Elements of forest definitions
Criteria used in forest definitions can be broken down to quantitative and qualitative ones (Kleinn 1991, 1992, 2001; Lund 2002; Vidal et al. 2008) which refer to both characteristics of forest and of forest land. Usually, a comprehensive forest definition includes threshold values for the following quantitative variables: (1) minimum area, (2) minimum crown cover percent, (3) minimum tree height, and (4) minimum width. Qualitative criteria specify, for example, how to deal with special features such as roads, creeks, and clear-cuts within otherwise tree-covered areas; whether plantation forests and/or plantations of “non-forest” trees (e.g., fruit trees, rubber trees) are to be included; whether palm and bamboo vegetation should count as forest land; and how to deal with tree cover in the presence of other land uses.
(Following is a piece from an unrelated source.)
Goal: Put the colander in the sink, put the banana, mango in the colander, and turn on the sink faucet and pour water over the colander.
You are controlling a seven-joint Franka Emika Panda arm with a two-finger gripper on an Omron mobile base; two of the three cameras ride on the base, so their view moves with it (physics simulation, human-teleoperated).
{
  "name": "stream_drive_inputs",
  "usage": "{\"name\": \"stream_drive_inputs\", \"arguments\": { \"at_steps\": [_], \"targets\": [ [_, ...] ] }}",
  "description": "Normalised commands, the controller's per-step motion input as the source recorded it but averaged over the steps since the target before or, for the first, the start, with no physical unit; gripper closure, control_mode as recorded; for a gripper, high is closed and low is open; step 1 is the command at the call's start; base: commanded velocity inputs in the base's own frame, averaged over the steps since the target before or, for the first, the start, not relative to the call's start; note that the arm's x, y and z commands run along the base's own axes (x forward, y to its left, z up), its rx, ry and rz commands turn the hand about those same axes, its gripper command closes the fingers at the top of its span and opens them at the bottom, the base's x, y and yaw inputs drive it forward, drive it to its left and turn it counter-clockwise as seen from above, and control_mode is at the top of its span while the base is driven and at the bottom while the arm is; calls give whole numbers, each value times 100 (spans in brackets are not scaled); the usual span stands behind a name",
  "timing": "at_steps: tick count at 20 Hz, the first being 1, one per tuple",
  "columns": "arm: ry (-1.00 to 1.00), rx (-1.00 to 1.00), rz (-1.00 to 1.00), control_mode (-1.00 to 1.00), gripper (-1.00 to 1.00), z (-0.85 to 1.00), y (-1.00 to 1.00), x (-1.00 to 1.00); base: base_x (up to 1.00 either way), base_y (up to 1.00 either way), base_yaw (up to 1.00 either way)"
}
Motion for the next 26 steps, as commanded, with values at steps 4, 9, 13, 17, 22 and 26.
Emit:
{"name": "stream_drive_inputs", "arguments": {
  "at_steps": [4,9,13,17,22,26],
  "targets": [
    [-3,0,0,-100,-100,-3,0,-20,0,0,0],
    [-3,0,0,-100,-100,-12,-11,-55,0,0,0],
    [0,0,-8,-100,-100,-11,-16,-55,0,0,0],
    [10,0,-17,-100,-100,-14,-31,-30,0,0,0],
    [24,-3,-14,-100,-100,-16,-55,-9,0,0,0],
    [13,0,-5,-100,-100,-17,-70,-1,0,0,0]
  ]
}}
Here, we focus on the criterion crown cover percent, which is the proportion of the land covered by the vertical projection of tree crowns, overlaps not counted (Geschwantner et al. 2009; Jennings et al. 1999). It is one of the most commonly used criteria in national and international forest definitions with threshold values ranging from 10 to 100 % (see Lund 2011). To observe the variable crown cover percent, two data sources are commonly employed, either individually or combined: (1) field observations and (2) remotely sensed observations. These two data sources are briefly discussed below.
Two major data sources to quantify crown cover: (1) field observations and (2) remotely sensed observations
Sample-based field inventories are a common approach to directly observe tree and forest variables. Wherever possible, the forest/non-forest decision is made before going to the field in order to save resources. However, if such a decision cannot be made a priori, the criteria of the forest definition need to be applied in the field; this includes the observation of crown cover at the sample location. Determining crown cover percent in the field, however, is difficult. There are numerous, time-consuming field-based techniques including line transect sampling (Gregoire and Valentine 2008; Ko et al. 2009), sighting tubes (Korhonen et al. 2006), spherical densitometers (Lemmon 1956), and direct measurement of tree crown dimensions. Terrestrial remote sensing is also applied, either from hemispherical photographs (Korhonen and Heikkinen 2009) or from terrestrial laser scans (Korhonen et al. 2010). However, given the geometrical properties (the central perspective) of these techniques, canopy closure is observed rather than canopy cover as pointed out by Jennings et al. (1999).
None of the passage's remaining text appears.